L’attaque au couteau survenue le 3 février dans un collège de Sanary-sur-Mer, dans le Var, a ravivé une inquiétude profonde au sein de la communauté éducative. Une professeure d’arts plastiques a été grièvement blessée par un élève de 14 ans, relançant brutalement le débat sur la présence d’armes blanches dans les établissements scolaires et sur l’efficacité des dispositifs de prévention mis en place ces derniers mois. À la suite de ce drame, le ministère de l’Éducation nationale a communiqué des chiffres qui donnent la mesure du phénomène sans pour autant dissiper les doutes.
Entre la fin du mois de mars et décembre 2025, plus de 12 000 opérations de contrôle ont été menées aux abords des collèges et des lycées sur l’ensemble du territoire. Ces fouilles, réalisées par la police ou la gendarmerie, ont conduit à la saisie de 525 armes blanches. Un volume qui témoigne d’une circulation bien réelle de couteaux dans le milieu scolaire, mais qui interroge aussi sur la portée concrète de ces actions. Le ministre de l’Éducation nationale a reconnu que l’interception d’une arme ne permettait pas mécaniquement d’empêcher un passage à l’acte, soulignant ainsi les limites d’une approche strictement sécuritaire.
Les contrôles ont été renforcés après une série d’agressions graves ayant marqué l’année 2025. En septembre, une enseignante avait été poignardée dans un collège du Bas-Rhin. À Antibes, un ancien élève avait blessé au couteau un lycéen et une professeure dans un établissement horticole. En juin, une surveillante avait été tuée lors d’une fouille de sac à Nogent, en Haute-Marne. Quelques mois plus tôt, à Nantes, une adolescente de 15 ans avait perdu la vie après une attaque perpétrée par un lycéen. Ces événements successifs ont conduit l’Éducation nationale à multiplier les contrôles aléatoires à l’entrée des établissements, tout en rappelant que ces opérations restaient exceptionnelles et dépendantes de la disponibilité des forces de l’ordre.

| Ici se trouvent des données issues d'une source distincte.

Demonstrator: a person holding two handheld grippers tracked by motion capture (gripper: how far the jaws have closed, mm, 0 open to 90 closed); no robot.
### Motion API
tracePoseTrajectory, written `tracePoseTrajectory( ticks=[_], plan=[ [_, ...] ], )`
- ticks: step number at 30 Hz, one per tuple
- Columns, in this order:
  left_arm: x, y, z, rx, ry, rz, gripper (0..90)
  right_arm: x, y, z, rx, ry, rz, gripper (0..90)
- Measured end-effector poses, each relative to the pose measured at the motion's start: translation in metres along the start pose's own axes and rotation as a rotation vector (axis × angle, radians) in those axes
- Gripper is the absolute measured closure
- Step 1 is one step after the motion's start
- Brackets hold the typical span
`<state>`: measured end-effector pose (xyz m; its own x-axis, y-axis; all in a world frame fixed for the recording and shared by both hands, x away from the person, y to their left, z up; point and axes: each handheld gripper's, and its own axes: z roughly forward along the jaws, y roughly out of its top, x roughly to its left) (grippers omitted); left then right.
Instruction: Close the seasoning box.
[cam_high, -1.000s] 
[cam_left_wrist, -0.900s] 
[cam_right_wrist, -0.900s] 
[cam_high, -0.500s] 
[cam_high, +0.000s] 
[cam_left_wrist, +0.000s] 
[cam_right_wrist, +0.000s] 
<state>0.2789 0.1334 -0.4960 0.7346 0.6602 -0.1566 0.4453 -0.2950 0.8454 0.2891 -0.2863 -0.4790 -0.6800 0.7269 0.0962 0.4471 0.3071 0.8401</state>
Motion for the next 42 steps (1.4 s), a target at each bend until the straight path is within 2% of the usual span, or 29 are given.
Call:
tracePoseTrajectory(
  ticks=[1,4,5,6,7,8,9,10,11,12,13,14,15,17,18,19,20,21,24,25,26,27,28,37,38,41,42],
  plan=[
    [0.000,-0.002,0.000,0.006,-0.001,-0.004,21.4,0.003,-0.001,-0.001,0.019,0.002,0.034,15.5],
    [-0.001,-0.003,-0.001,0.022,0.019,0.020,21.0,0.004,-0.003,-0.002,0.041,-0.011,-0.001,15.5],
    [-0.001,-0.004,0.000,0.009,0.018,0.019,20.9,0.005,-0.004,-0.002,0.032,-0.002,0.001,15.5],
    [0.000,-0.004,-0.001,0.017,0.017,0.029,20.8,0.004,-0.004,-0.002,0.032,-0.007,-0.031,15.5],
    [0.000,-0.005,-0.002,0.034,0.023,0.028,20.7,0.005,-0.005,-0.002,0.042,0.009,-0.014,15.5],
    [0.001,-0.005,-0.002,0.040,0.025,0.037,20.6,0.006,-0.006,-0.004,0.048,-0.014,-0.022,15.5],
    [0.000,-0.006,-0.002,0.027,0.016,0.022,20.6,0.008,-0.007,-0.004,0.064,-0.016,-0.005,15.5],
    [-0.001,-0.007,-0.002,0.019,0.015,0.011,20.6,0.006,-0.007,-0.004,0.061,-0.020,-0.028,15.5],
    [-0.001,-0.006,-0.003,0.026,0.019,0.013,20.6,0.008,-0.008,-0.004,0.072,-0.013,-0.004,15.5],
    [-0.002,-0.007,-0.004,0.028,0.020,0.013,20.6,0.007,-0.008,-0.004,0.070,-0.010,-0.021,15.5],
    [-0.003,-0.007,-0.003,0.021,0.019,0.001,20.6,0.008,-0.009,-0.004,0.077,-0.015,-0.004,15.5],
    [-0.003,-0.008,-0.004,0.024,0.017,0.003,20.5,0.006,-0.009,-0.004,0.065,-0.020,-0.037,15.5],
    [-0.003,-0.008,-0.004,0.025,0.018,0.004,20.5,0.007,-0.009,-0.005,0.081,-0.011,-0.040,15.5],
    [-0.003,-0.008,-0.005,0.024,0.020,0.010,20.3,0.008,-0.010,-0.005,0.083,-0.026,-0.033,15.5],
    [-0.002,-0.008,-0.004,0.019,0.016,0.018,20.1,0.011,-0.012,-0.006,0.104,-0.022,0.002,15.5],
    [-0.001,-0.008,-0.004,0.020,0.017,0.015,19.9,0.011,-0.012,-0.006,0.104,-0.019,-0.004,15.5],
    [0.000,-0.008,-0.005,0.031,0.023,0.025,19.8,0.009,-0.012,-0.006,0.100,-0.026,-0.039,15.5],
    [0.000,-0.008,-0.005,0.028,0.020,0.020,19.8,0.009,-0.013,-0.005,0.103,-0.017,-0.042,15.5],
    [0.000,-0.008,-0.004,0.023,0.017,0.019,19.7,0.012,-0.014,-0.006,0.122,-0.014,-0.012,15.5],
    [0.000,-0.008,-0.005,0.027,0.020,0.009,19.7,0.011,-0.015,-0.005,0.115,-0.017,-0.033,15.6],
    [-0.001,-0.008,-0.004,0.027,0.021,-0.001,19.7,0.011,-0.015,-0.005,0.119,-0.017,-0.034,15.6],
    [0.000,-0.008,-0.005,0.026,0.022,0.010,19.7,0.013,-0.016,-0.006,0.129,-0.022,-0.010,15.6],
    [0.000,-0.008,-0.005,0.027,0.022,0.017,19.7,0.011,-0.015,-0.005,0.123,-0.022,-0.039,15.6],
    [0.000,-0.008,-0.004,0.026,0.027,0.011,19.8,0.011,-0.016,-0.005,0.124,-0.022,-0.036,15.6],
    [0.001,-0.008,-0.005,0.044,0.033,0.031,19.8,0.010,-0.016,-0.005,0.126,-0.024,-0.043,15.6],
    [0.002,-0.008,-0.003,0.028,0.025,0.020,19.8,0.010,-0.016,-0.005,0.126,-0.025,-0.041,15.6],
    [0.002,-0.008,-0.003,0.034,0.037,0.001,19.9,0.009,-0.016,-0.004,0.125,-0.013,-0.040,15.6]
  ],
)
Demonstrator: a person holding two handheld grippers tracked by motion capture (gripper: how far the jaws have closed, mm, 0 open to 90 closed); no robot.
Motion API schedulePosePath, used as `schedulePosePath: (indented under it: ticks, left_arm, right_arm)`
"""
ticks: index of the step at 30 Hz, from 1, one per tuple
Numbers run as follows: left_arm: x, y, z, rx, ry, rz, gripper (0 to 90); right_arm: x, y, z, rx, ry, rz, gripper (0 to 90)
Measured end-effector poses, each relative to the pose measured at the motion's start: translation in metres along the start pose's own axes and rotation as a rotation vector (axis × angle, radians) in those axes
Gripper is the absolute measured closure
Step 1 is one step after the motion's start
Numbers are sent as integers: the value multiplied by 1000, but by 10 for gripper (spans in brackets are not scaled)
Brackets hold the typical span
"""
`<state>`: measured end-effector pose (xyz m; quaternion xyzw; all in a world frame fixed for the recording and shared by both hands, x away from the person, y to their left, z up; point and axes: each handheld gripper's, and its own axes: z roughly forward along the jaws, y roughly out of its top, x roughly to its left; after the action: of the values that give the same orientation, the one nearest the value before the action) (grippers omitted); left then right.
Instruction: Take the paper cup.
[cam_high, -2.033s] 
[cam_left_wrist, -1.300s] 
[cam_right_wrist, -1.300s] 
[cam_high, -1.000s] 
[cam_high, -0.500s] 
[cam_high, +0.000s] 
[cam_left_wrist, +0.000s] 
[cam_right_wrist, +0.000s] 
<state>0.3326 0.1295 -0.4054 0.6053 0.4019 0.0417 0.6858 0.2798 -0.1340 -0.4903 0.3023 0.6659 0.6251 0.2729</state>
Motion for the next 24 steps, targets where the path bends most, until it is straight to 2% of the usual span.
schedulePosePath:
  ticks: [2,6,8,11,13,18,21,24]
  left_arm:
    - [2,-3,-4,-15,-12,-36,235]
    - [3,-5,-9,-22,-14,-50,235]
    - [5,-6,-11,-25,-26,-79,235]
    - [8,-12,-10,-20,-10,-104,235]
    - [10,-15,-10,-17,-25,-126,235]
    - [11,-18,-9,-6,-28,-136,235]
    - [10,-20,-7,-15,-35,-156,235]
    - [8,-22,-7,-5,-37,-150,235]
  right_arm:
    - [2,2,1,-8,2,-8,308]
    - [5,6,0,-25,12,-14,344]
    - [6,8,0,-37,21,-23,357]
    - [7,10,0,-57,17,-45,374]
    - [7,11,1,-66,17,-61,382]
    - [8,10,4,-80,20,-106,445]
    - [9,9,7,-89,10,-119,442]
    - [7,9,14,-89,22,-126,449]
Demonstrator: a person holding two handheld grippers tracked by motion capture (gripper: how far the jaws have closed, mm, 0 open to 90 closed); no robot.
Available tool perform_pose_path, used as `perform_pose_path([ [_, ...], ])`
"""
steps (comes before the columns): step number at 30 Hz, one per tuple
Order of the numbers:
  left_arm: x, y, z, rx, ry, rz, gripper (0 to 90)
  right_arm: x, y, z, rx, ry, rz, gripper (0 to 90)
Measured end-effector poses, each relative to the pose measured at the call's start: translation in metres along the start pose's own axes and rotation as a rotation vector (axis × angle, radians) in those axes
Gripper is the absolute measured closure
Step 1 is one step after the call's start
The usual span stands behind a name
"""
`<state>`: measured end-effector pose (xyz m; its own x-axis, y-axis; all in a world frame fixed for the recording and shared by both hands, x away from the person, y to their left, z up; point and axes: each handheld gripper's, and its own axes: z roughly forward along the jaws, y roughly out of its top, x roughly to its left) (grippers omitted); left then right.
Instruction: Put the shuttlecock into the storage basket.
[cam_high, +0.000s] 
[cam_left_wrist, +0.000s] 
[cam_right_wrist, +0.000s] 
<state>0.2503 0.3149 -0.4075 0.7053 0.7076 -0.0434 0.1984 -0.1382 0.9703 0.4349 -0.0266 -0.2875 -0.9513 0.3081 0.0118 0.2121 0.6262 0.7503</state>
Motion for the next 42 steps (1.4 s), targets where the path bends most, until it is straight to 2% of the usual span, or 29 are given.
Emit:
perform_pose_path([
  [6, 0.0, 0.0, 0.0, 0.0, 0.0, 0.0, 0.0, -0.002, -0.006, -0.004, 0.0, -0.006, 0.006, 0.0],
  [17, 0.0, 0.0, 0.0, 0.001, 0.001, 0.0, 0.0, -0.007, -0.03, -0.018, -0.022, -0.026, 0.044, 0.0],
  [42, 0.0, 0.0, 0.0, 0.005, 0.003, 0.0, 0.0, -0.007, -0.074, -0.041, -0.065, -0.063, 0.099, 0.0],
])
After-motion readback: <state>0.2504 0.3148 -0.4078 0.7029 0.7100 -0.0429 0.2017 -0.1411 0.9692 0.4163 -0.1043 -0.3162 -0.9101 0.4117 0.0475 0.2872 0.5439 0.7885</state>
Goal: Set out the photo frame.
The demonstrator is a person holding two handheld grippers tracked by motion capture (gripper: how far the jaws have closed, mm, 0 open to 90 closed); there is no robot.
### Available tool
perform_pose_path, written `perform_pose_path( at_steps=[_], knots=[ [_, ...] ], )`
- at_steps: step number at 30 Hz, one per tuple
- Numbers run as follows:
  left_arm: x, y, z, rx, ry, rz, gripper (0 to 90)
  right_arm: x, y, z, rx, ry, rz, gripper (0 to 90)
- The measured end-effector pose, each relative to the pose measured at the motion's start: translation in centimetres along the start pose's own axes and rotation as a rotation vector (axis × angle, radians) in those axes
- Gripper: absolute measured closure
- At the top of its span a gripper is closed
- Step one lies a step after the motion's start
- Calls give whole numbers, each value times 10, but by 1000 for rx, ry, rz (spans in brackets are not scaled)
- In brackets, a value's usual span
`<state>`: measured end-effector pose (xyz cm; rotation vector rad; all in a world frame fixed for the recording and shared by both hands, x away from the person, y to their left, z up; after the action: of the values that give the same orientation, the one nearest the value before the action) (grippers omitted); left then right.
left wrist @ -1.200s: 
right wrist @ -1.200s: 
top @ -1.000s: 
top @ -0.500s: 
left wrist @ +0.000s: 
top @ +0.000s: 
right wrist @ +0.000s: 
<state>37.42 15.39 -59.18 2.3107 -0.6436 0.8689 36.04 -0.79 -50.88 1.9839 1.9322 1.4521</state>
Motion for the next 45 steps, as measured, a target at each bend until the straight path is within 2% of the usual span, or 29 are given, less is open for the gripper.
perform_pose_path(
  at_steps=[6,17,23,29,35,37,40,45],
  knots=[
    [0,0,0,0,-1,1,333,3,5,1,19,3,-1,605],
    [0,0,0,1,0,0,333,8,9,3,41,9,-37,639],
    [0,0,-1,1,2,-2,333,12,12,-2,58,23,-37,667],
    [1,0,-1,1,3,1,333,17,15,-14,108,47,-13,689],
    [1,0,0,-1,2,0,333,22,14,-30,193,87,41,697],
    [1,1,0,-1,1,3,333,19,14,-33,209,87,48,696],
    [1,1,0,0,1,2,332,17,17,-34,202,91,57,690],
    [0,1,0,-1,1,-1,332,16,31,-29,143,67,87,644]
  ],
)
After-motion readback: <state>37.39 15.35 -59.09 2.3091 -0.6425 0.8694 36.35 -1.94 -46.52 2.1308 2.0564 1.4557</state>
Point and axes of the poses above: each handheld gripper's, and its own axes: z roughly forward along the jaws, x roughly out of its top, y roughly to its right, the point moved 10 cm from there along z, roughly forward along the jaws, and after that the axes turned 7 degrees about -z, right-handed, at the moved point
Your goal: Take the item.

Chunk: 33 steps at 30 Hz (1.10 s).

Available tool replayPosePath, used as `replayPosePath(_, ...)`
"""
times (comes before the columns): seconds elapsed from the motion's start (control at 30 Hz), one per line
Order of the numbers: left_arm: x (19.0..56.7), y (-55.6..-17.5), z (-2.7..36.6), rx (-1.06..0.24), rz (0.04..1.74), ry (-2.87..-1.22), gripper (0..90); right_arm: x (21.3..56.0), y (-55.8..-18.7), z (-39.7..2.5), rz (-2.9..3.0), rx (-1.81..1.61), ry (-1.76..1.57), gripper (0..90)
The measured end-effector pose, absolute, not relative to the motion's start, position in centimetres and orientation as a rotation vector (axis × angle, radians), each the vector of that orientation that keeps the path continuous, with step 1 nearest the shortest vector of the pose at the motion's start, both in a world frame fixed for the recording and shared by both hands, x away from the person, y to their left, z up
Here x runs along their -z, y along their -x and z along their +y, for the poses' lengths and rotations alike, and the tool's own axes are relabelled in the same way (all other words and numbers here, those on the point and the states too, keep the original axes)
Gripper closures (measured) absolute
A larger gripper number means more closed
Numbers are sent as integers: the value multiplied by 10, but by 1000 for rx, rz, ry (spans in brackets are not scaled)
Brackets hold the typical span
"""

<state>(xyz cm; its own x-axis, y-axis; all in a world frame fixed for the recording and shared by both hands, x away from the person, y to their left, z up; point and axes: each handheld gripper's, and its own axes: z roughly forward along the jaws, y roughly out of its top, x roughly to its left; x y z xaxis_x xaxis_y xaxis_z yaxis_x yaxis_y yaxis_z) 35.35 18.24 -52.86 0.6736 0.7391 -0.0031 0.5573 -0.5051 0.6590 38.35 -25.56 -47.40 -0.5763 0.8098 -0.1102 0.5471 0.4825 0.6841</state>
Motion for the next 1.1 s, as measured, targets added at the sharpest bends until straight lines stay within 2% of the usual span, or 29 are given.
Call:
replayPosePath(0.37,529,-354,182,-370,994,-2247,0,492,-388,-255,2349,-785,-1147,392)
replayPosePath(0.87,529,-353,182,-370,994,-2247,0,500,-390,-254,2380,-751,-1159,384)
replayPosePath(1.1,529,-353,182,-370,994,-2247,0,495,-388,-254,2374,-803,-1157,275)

Des dispositifs matériels aux effets limités
Au-delà des fouilles de sacs, certains collèges et lycées ont tenté de renforcer leur sécurité par des équipements techniques. Des caméras de vidéosurveillance ont été installées, tout comme des portiques à l’entrée de certains sites. Toutefois, ces dispositifs restent largement symboliques. Les portiques en question ne sont pas des détecteurs de métaux, mais de simples tourniquets destinés à canaliser les flux d’élèves. L’installation de systèmes comparables à ceux des aéroports est jugée irréaliste, tant pour des raisons logistiques que pour la gestion des arrivées massives d’élèves en début de journée.
Les représentants syndicaux rappellent régulièrement qu’il serait illusoire de transformer les établissements scolaires en structures bunkerisées. Selon eux, une telle logique risquerait de dégrader le climat scolaire sans apporter de garantie réelle en matière de prévention. La sécurité ne pourrait se résumer à une accumulation de barrières physiques, surtout dans des établissements accueillant parfois plus d’un millier d’élèves simultanément.
La question persistante de la santé mentale
Face à ces violences répétées, la question de la santé mentale des élèves revient avec insistance. Le gouvernement avait annoncé en juin 2025 la mise en place de référents dédiés dans chaque établissement afin d’améliorer le repérage et la prise en charge des situations à risque. Une mesure jugée largement insuffisante par de nombreux acteurs du terrain. Les chiffres illustrent un déséquilibre structurel, avec environ 800 médecins scolaires et 7 800 infirmières pour près de 12 millions d’élèves.
Les syndicats estiment que les réponses apportées restent fragmentaires et sous-dotées. Ils soulignent également que les auteurs des agressions récentes sont majoritairement des garçons et que les victimes sont le plus souvent des femmes, posant la question d’une violence genrée qui dépasse le seul cadre scolaire. Dans ce contexte, l’école est appelée à jouer un rôle de prévention, sans pour autant pouvoir compenser seule des défaillances sociales et sanitaires plus larges.
Les 525 armes saisies en 2025 traduisent une vigilance accrue, mais elles révèlent aussi l’ampleur d’un malaise persistant. Entre contrôles ponctuels, dispositifs matériels limités et manque de moyens humains pour le suivi psychologique, la stratégie actuelle apparaît sous tension. Le drame de Sanary-sur-Mer illustre brutalement cette fragilité et rappelle que, malgré les chiffres et les annonces, la sécurité à l’école reste un chantier inachevé.